All of us choose a path in life. And if we retrace that path to see how we arrived at our current situation, often we see that there are a few key decisions that led us here: “I’ll work hard,” “I’ll study this,” “I’ll take this job,” “I’ll marry this person.” What’s most difficult is actually seeing into the causes and conditions of each of those decisions—seeing where they will lead—and making the right decision, doing the right thing, at that critical point. This ability to deeply and systematically understand cause and effect is what is meant by “wisdom” in Buddhist thought.

There is a growing segment in education that is beginning to take to this more broad-minded approach, to consider content and pedagogy that place considerations like enjoyment, aptitude, and economic decision-making factors into the context of a more systematic understanding. This movement is embraced by DRBU, but it is by no means limited to our institution. A recent article posted on the Harvard Crimson reports that “Ethical Reasoning 18: Classical Chinese Ethical and Political Theory is Harvard’s third most popular class.” Why so popular?

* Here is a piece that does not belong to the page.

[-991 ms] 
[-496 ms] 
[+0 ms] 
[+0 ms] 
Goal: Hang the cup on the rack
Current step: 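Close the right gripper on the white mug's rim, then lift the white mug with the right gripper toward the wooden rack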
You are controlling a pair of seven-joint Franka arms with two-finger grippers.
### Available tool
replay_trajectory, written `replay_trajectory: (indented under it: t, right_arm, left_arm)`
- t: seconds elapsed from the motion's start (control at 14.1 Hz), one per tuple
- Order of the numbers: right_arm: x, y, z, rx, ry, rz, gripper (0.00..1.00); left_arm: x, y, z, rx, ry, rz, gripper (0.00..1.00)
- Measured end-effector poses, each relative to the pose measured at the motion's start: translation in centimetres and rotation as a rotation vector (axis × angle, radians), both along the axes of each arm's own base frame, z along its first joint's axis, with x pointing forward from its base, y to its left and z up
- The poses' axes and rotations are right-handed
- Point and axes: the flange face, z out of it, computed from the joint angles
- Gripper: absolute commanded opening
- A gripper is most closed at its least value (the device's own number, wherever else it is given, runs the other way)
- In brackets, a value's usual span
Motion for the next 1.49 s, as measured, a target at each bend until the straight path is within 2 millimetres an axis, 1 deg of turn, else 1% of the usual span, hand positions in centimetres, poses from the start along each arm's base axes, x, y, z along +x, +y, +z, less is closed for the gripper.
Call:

These Chinese classics “offer startlingly relevant insights into how to think about making choices, including career choices, from a broad perspective.” They help students “think about things holistically” and are “liberating for students contemplating career choices.”

… philosophy as a discipline … of “how to live a good life—meaning a correct and honorable life, but also a fully human, satisfying, flourishing one.”

Just weeks before the Harvard article went live, the Los Angeles Review of Books published a story on Sarah Bakewell’s latest bestseller How to Live. A reflection on Michel Montaigne’s life and writings, the book attempts to recharacterize our understanding of philosophy as a discipline; framing it as a system of self-examination, self-discipline, and virtue; of “how to live a good life—meaning a correct and honorable life, but also a fully human, satisfying, flourishing one.” The Review also reflects on the interpretive tradition of Pierre Hadot, renowned classics scholar and author of Philosophy as a Way of Life. Bakewell’s new book honors Hadot’s contribution to the study of the Western classics as a set of methods, rather than doctrines, for living the examined life—the life worth living, as Socrates would say.

… that there is value to be found in classic texts that goes beyond theory and doctrine, that touches something lived and breathed, that speaks profoundly to the human condition, and that provides insight into a deeper, more connected purpose.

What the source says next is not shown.